I have HTTPS and SSH accessible on the internet but only over IPv6. Anything else I access over an SSH tunnel or VPN.

Taleya ,

The only acessible element is the webserver. Fileserver, home automation, octopi, proxmox, media, etc etc are all isolate.

haui_lemmy ,
@haui_lemmy@lemmy.giftedmc.com avatar

Everything critical is on lan (docs, passwords, media), everything else is on vps (gameserver, fediverse, websites). I dont mix these as I absolutely dont want to deal with a breakin. I assume they will get in so I airgap them more or less.

muntedcrocodile ,
@muntedcrocodile@lemmy.world avatar

Most of my things are open to the web but thats kinda nessasary for them to be functional file shairing links, link shortening, mc server etc etc

bluGill ,

Nothing is exposed. There are things I want exposed, but I don't want to keep security patches up to date, even if there is a zero day. I'm looking for someone trustworthy to hire for things that it would be useful to expose, but they are hard to find.

AtariDump ,

Just VPN back in with WireGuard.

possiblylinux127 ,
@possiblylinux127@lemmy.zip avatar

I think it would be better if you just setup auto updating regardless

ultorpha ,

Unlike most here, I'm not as concerned with opening things up. The two general guidelines I use are 1. Is it built by a big organization with intent to be exposed, and 2. What's the risk if someone gets in.

All my stuff is in docker, so compartmentalized with little risk of breaking out of the container. Each is on it's own docker network to the reverse proxy, so no cross-container communication unless part of the same stack.

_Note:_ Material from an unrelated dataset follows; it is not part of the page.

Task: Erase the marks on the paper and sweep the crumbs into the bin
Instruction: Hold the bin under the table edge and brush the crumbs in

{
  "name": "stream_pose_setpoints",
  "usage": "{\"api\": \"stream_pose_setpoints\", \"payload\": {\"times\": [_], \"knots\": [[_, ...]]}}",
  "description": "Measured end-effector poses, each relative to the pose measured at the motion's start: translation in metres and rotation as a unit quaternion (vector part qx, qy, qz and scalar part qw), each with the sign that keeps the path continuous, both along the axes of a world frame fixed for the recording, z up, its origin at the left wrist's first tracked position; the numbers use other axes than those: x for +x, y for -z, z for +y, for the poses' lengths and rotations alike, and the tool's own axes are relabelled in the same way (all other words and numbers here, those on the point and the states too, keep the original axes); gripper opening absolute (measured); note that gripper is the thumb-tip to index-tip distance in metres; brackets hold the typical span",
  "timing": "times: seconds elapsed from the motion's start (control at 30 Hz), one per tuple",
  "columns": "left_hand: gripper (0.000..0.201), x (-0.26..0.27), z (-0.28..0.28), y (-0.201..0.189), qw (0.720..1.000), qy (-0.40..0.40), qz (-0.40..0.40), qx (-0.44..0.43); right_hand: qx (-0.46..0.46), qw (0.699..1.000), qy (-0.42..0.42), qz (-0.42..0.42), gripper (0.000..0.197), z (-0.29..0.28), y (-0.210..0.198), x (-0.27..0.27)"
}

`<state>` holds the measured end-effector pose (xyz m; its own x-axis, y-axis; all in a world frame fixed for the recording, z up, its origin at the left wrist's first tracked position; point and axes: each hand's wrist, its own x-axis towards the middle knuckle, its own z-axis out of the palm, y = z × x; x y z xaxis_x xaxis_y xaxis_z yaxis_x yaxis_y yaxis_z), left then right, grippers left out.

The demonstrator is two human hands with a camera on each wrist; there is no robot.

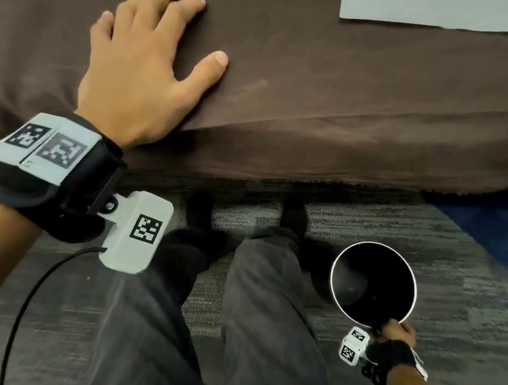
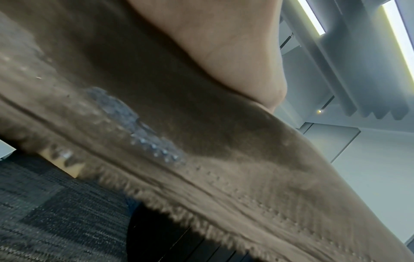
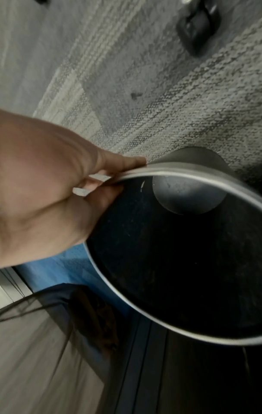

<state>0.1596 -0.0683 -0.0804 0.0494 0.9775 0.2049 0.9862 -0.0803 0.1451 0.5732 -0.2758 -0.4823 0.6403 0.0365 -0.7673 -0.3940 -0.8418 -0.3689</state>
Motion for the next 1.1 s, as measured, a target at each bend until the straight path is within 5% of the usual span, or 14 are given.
{"api": "stream_pose_setpoints", "payload": {"times": [0.17,0.27,0.47,0.57,0.67,0.73,0.9,1.1], "knots": [[0.073,-0.001,0.001,0.000,1.000,0.001,0.002,0.002,-0.082,0.974,-0.207,-0.031,0.044,0.029,-0.050,-0.006],[0.075,0.000,0.001,0.000,1.000,-0.007,0.001,-0.005,-0.032,0.933,-0.347,-0.090,0.049,0.059,-0.094,-0.031],[0.079,0.002,-0.002,-0.003,1.000,-0.011,0.007,-0.026,0.196,0.739,-0.644,-0.039,0.043,0.100,-0.257,-0.114],[0.074,0.003,-0.003,-0.004,0.999,-0.012,0.016,-0.042,0.370,0.672,-0.640,-0.043,0.020,0.106,-0.377,-0.167],[0.071,0.002,-0.002,-0.006,0.998,-0.014,0.018,-0.060,0.492,0.631,-0.567,-0.197,0.009,0.128,-0.455,-0.216],[0.073,0.002,-0.004,-0.009,0.997,-0.009,0.000,-0.072,0.479,0.594,-0.576,-0.293,0.015,0.155,-0.469,-0.241],[0.056,-0.016,-0.017,-0.015,0.990,-0.043,-0.132,0.001,0.239,0.501,-0.726,-0.406,0.052,0.209,-0.443,-0.265],[0.063,-0.072,-0.012,-0.010,0.992,-0.113,-0.050,-0.025,0.171,0.464,-0.776,-0.392,0.062,0.225,-0.424,-0.257]]}}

So following my rules, I expose things like Nextcloud and Mediawiki, and I would never expose Paperless which has identity documents (access remotely via Tailscale).
I have many low-risk services I expose on demand. E.g. when going away for a weekend, I might expose FreshRSS so I can access the feed, but I'd remove it once I got home.

jkrtn ,

Doesn't Nextcloud running in Docker want the socket exposed?

I googled around for an example https://book.hacktricks.xyz/linux-hardening/privilege-escalation/docker-security/docker-breakout-privilege-escalation.

Ignore me if you've already hardened the containers.

ultorpha ,

I've never known a reason to expose the docker socket to Nextcloud. It's certainly not required, I've run Nextcloud for years without ever granting it socket access.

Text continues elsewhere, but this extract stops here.